**WHAT YOU NEED TO DO:**
Stop at the line containing "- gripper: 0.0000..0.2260": repeat exactly every line of the entries below from the first up to it, plus that line, with pictures omitted.

Data entries
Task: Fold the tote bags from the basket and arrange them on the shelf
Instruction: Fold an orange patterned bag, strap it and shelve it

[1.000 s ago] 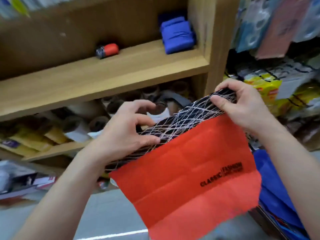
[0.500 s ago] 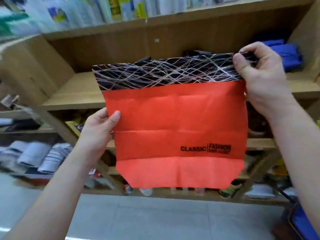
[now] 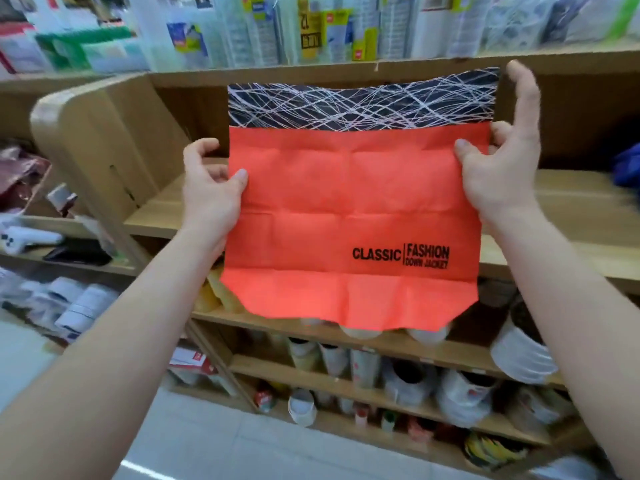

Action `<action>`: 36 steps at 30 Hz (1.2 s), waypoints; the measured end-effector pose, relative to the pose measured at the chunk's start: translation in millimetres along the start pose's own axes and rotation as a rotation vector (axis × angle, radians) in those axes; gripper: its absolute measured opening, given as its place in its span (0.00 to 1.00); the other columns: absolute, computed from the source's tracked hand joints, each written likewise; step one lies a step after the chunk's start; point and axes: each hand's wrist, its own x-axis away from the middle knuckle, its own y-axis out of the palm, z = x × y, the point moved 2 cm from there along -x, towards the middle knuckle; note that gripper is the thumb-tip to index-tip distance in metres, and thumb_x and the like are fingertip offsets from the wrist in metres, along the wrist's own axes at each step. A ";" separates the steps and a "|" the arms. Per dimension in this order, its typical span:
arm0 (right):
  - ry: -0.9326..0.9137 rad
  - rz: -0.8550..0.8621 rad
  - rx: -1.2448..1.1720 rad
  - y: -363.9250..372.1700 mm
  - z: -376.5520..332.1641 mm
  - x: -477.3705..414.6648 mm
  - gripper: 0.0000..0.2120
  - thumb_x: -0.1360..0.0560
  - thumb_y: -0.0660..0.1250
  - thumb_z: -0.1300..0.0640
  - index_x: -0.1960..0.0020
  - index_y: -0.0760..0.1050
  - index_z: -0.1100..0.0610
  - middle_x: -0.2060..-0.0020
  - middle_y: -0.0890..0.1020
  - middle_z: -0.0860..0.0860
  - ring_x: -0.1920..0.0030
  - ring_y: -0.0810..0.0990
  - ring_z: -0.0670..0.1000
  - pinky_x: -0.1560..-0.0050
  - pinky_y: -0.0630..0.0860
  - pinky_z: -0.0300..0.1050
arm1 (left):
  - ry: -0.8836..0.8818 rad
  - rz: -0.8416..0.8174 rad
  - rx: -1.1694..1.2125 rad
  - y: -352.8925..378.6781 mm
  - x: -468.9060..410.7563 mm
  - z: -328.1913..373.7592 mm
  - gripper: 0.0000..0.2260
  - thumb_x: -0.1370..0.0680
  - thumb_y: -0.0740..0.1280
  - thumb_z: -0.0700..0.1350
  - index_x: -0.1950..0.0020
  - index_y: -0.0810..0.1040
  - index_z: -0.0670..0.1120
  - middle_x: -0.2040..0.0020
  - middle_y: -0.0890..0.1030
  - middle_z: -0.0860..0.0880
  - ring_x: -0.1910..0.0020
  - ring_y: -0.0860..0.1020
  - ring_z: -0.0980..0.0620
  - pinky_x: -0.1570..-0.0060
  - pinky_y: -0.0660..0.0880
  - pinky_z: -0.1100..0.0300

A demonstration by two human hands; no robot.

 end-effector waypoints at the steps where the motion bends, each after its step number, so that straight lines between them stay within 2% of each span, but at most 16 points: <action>1: -0.021 0.024 -0.003 10.2 6.2 -8.3 0.37 0.31 0.64 0.69 0.25 0.60 0.52 0.28 0.69 0.44 0.49 0.79 0.48 0.47 0.78 0.49 | 0.100 0.026 -0.151 -1.7 -4.8 0.4 0.23 0.27 0.71 0.40 0.35 0.70 0.52 0.50 0.74 0.51 0.52 0.76 0.55 0.47 0.75 0.57; 4: -0.033 0.059 0.006 39.5 25.3 -26.7 0.36 0.32 0.63 0.68 0.25 0.62 0.55 0.28 0.70 0.47 0.35 0.76 0.55 0.36 0.73 0.58 | 0.415 -0.206 -0.409 -4.8 -9.5 2.5 0.21 0.30 0.77 0.44 0.40 0.77 0.55 0.40 0.73 0.51 0.38 0.71 0.53 0.36 0.70 0.50; 6: -0.035 0.036 0.041 57.7 33.2 -33.5 0.35 0.32 0.62 0.70 0.26 0.62 0.59 0.28 0.70 0.51 0.29 0.70 0.52 0.29 0.66 0.52 | 0.308 -0.684 -0.467 -4.0 -0.4 -7.7 0.23 0.34 0.77 0.59 0.41 0.78 0.60 0.33 0.71 0.54 0.32 0.66 0.60 0.29 0.63 0.57; 8: -0.030 -0.042 0.109 73.2 38.9 -35.9 0.35 0.31 0.62 0.71 0.25 0.62 0.58 0.28 0.70 0.52 0.28 0.68 0.51 0.26 0.61 0.43 | 0.266 -1.007 -0.728 -6.0 9.4 -28.1 0.36 0.40 0.69 0.73 0.33 0.69 0.68 0.25 0.63 0.57 0.26 0.58 0.60 0.26 0.54 0.59; 10: 0.035 -0.207 0.287 86.0 46.1 -36.0 0.37 0.30 0.63 0.70 0.23 0.59 0.54 0.30 0.70 0.57 0.31 0.70 0.58 0.30 0.63 0.45 | 0.314 -0.999 -0.862 -9.5 6.5 -44.2 0.37 0.39 0.66 0.72 0.30 0.61 0.74 0.23 0.60 0.58 0.24 0.57 0.55 0.25 0.54 0.53; 13: 0.087 -0.355 0.787 93.6 46.7 -30.5 0.39 0.27 0.69 0.55 0.22 0.53 0.45 0.26 0.59 0.62 0.27 0.59 0.63 0.34 0.63 0.63 | 0.326 -0.914 -0.797 -9.8 -6.5 -42.8 0.29 0.29 0.67 0.49 0.32 0.66 0.69 0.26 0.67 0.55 0.27 0.65 0.52 0.26 0.58 0.57; 15: -0.027 -0.467 0.704 92.6 31.8 -24.2 0.36 0.26 0.66 0.39 0.23 0.57 0.44 0.23 0.56 0.58 0.23 0.54 0.59 0.29 0.59 0.64 | 0.390 -0.881 -0.860 -8.8 -14.9 -37.5 0.26 0.24 0.66 0.40 0.32 0.72 0.64 0.28 0.71 0.56 0.29 0.69 0.52 0.29 0.61 0.59; 18: 0.120 -1.043 0.220 83.5 4.2 -5.9 0.34 0.32 0.55 0.23 0.31 0.69 0.37 0.30 0.70 0.38 0.30 0.66 0.36 0.26 0.61 0.39 | 0.403 -0.834 -0.937 -9.8 -25.1 -30.4 0.16 0.22 0.62 0.51 0.36 0.78 0.61 0.36 0.79 0.56 0.38 0.76 0.51 0.38 0.71 0.58; 20: 0.185 -1.338 0.291 77.7 -3.7 14.3 0.33 0.37 0.61 0.22 0.36 0.73 0.34 0.35 0.70 0.28 0.36 0.68 0.28 0.37 0.60 0.21 | 0.354 -0.843 -0.936 -14.2 -36.3 -25.7 0.10 0.22 0.65 0.54 0.44 0.83 0.58 0.50 0.85 0.56 0.50 0.80 0.53 0.49 0.74 0.59; 23: 0.273 -1.129 0.274 74.1 7.3 33.9 0.17 0.32 0.67 0.38 0.50 0.84 0.46 0.52 0.84 0.38 0.53 0.80 0.38 0.52 0.72 0.27 | 0.091 -0.912 -0.677 -29.7 -60.3 -30.6 0.03 0.27 0.74 0.50 0.59 0.85 0.53 0.66 0.82 0.55 0.66 0.77 0.59 0.63 0.72 0.66; 26: 0.428 -0.834 0.141 74.3 7.2 43.2 0.19 0.28 0.65 0.44 0.63 0.81 0.61 0.68 0.83 0.48 0.68 0.80 0.46 0.61 0.74 0.38 | -0.123 -0.724 -0.353 -34.8 -69.4 -52.6 0.06 0.29 0.75 0.50 0.59 0.84 0.48 0.66 0.83 0.56 0.68 0.77 0.61 0.66 0.72 0.70; 28: 0.462 -0.680 0.114 78.7 8.8 49.1 0.13 0.25 0.68 0.49 0.59 0.83 0.57 0.63 0.86 0.49 0.63 0.83 0.47 0.57 0.78 0.39 | -0.050 -0.514 -0.263 -30.3 -66.7 -67.7 0.06 0.29 0.76 0.48 0.54 0.81 0.53 0.62 0.83 0.59 0.63 0.78 0.64 0.61 0.73 0.70; 30: 0.406 -0.528 0.172 84.8 11.3 54.3 0.06 0.25 0.71 0.56 0.49 0.82 0.48 0.57 0.83 0.39 0.58 0.81 0.38 0.53 0.74 0.27 | 0.057 -0.392 -0.228 -26.2 -62.6 -78.0 0.15 0.30 0.78 0.47 0.47 0.78 0.57 0.54 0.81 0.56 0.55 0.78 0.60 0.53 0.75 0.64; 32: 0.311 -0.454 0.310 88.5 13.8 57.9 0.21 0.28 0.74 0.57 0.39 0.75 0.41 0.52 0.77 0.35 0.53 0.75 0.33 0.52 0.65 0.17 | 0.178 -0.359 -0.245 -24.6 -64.6 -83.9 0.21 0.30 0.78 0.44 0.43 0.76 0.60 0.51 0.78 0.51 0.51 0.77 0.52 0.49 0.75 0.56; 34: 0.180 -0.478 0.422 90.4 13.8 59.4 0.28 0.29 0.75 0.60 0.34 0.72 0.41 0.45 0.76 0.44 0.50 0.75 0.40 0.47 0.63 0.20 | 0.302 -0.402 -0.310 -23.9 -68.7 -87.1 0.21 0.30 0.77 0.40 0.44 0.77 0.60 0.48 0.77 0.51 0.51 0.75 0.53 0.47 0.73 0.56; 36: 0.081 -0.553 0.524 93.5 16.2 61.6 0.26 0.27 0.73 0.62 0.34 0.74 0.43 0.34 0.72 0.49 0.41 0.74 0.47 0.37 0.65 0.33 | 0.464 -0.495 -0.430 -21.6 -71.5 -89.1 0.17 0.27 0.74 0.38 0.46 0.81 0.58 0.43 0.76 0.51 0.45 0.73 0.54 0.42 0.68 0.60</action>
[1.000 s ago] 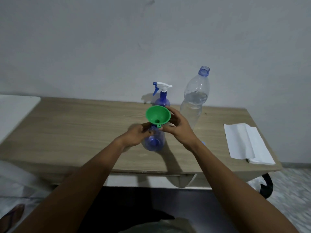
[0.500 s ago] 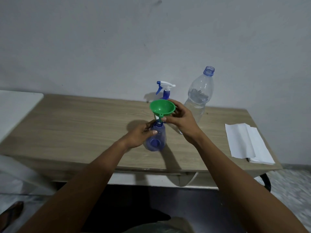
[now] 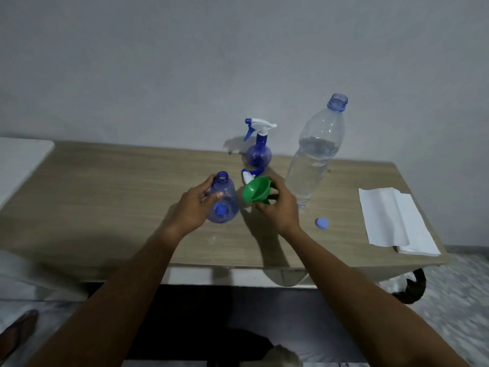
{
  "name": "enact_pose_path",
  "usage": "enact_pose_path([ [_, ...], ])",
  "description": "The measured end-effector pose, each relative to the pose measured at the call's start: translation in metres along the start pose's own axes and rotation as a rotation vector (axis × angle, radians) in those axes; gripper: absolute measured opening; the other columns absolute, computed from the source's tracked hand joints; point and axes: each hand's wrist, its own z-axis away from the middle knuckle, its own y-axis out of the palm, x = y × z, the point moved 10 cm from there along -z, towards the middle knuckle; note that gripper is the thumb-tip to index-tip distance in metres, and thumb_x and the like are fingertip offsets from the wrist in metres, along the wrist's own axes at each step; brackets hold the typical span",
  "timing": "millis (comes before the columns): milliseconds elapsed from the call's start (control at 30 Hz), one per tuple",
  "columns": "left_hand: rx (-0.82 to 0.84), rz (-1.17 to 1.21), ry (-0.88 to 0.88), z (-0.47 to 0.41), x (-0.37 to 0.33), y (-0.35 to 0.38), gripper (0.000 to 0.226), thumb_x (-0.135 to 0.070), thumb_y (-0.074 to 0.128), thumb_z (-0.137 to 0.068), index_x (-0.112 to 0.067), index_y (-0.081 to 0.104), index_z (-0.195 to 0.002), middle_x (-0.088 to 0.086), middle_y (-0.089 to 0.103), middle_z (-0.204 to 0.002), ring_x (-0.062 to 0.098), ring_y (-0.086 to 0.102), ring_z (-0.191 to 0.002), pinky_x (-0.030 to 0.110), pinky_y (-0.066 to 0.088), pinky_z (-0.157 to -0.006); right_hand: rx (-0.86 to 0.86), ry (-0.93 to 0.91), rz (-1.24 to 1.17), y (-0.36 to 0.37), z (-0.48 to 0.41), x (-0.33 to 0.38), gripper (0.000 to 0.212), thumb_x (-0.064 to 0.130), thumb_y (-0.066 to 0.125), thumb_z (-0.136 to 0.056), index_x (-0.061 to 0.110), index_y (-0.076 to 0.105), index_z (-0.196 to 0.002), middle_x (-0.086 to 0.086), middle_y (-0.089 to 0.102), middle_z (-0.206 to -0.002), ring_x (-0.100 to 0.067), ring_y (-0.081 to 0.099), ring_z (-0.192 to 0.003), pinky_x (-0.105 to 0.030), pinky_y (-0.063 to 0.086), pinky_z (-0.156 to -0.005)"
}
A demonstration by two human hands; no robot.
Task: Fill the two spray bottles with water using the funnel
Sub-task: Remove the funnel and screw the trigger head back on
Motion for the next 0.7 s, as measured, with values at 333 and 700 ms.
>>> enact_pose_path([
  [333, 0.015, 0.045, -0.018, -0.005, 0.010, 0.001, 0.053, -0.016, 0.064, -0.097, -0.020, 0.048, -0.147, -0.003, 0.069, -0.123, 0.004, 0.063, -0.112, 0.011, 0.047, -0.093, 0.008, -0.020, 0.201, 0.021, 0.003, -0.032, 0.072, 0.032, 0.084, -0.072, 0.040, 0.048, -0.134, 0.011, 0.065, -0.124, -0.016, 0.064, -0.113, -0.048, 0.057, -0.090],
  [700, 0.023, 0.067, -0.026, -0.003, 0.004, 0.000, 0.052, -0.015, 0.065, -0.096, -0.019, 0.050, -0.146, -0.003, 0.069, -0.124, -0.002, 0.063, -0.109, 0.006, 0.047, -0.088, 0.079, -0.049, 0.170, 0.012, 0.006, -0.037, 0.092, 0.044, 0.088, -0.065, 0.038, 0.041, -0.144, 0.010, 0.055, -0.141, -0.013, 0.055, -0.127, -0.040, 0.053, -0.102],
])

**SOLUTION FOR THIS PROBLEM:**
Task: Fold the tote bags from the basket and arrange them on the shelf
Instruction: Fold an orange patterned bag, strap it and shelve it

[1.000 s ago] 
[0.500 s ago] 
[now] 

Action `<action>`: 36 steps at 30 Hz (1.2 s), waypoints; the measured end-effector pose, relative to the pose measured at the chunk's start: translation in millimetres along the start pose's own axes and rotation as a rotation vector (axis × angle, radians) in those axes; gripper: its absolute measured opening, given as its place in its span (0.00 to 1.00); the other columns: absolute, computed from the source's tracked hand joints, each written likewise; step one lies a step after the chunk's start; point and axes: each hand's wrist, its own x-axis away from the middle knuckle, its own y-axis out of the palm, z = x × y, the point moved 2 cm from there along -x, towards the middle knuckle; note that gripper is the thumb-tip to index-tip distance in metres, and thumb_x and the like are fingertip offsets from the wrist in metres, along the wrist's own axes at each step. A ";" separates the steps and a "|" the arms. Per dimension in this order, its typical span:
arm0 (right):
  - ry: -0.9326..0.9137 rad
  - rz: -0.8550..0.8621 rad
  - rx: -1.2448..1.1720 rad
  - y: -363.9250..372.1700 mm
  - z: -376.5520..332.1641 mm
  - x: -477.3705..414.6648 mm
  - gripper: 0.0000..0.2120
  - thumb_x: -0.1360..0.0560
  - thumb_y: -0.0660..0.1250
  - thumb_z: -0.1300..0.0640
  - index_x: -0.1960..0.0020
  - index_y: -0.0760..0.1050
  - index_z: -0.1100..0.0610
  - middle_x: -0.2060..-0.0020
  - middle_y: -0.0890..0.1020
  - middle_z: -0.0860..0.0860
  - ring_x: -0.1920..0.0030
  - ring_y: -0.0810..0.0990
  - ring_z: -0.0670..0.1000
  - pinky_x: -0.1560..-0.0050
  - pinky_y: -0.0630..0.0860
  - pinky_z: -0.0300..0.1050
arm1 (left):
  - ry: -0.8836..0.8818 rad
  - rz: -0.8416..0.8174 rad
  - rx: -1.1694..1.2125 rad
  - y: -352.8925..378.6781 mm
  - x: -468.9060..410.7563 mm
  - z: -328.1913..373.7592 mm
  - gripper: 0.0000..0.2260

The required output has been given.